Animation quality is another aspect where Ushio & Tora, stands out. The character designs of all the humans are all well thought out and you clearly see their emotions change to go along with the situation. What really impressed me the most was the designs of all the yōkai. Many different types of yōkai are used throughout the show, from small dog like appearances to a huge nine-tailed fox monster to a flying slime monster. The designs of all the yōkai are able to clearly represent the threat they pose to the characters. The season 1 opening theme is “Mazeru no Kiken” by Kinniku Shojo Tai which I didn’t really like, and found myself skipping each episode. “HERO” by Sonar Pocket and “Makeruna Chiisakimono yo” by Wakadanna are the ending themes for season 1. The 2nd season opening theme is “Shuugawari no Kiseki no Shinwa” by Kinniki Shojo Tai, this was a much better song than its first season counterpart. The ending theme is “Kessen Zen’ya” by Lunkhead. All in all, apart from the first opening theme I thought the soundtrack was good, and the OST played during action scenes was also on point.
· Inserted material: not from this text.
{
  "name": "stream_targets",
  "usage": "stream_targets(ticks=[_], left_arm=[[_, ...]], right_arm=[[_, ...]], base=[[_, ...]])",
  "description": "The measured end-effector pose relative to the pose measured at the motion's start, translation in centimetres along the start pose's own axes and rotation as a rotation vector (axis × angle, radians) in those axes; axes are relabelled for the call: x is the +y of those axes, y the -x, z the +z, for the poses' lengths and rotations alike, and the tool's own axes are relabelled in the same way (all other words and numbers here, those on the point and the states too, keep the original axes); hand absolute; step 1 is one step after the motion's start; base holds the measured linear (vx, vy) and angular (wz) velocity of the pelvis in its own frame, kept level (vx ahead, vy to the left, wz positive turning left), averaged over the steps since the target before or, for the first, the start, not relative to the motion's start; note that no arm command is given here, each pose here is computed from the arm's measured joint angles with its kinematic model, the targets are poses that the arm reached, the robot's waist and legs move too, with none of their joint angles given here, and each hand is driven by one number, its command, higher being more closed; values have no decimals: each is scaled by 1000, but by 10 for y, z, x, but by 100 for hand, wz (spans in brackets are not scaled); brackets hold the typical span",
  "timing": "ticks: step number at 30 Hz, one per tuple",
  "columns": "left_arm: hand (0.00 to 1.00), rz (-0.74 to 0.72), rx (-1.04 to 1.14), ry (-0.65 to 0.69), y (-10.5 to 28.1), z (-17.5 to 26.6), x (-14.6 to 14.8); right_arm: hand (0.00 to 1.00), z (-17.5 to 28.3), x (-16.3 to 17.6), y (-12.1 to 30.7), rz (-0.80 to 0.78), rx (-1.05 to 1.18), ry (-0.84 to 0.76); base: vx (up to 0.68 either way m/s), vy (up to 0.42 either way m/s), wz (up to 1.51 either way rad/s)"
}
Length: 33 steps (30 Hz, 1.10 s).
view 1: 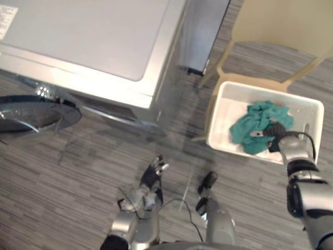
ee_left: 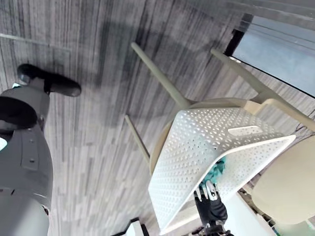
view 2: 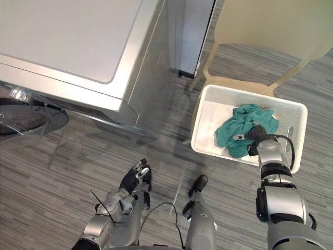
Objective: Pick up the laundry basket with both hands and put the clothes into the washing machine.
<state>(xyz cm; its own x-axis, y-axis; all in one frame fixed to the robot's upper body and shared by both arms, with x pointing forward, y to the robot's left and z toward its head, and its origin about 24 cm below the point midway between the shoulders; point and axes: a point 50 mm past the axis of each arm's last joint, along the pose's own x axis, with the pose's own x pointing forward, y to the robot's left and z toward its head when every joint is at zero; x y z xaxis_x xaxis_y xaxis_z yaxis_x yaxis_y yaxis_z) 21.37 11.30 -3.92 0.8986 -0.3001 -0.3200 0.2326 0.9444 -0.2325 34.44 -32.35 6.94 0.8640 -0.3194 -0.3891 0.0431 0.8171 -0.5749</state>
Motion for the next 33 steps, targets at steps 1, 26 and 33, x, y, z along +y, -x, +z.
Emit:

Even with my criticism of the pacing of the episodes early on, Ushio & Tora is a great action series, which is able to blend good plot developments while still being able to have good action sequences. The interaction between the characters is also another point where Ushio & Tora stands out, all the characters play off each other really well, be it when they’re butting heads or are having a laugh with each other. With a good dub, a great soundtrack and an interesting story I highly recommend watching Ushio & Tora.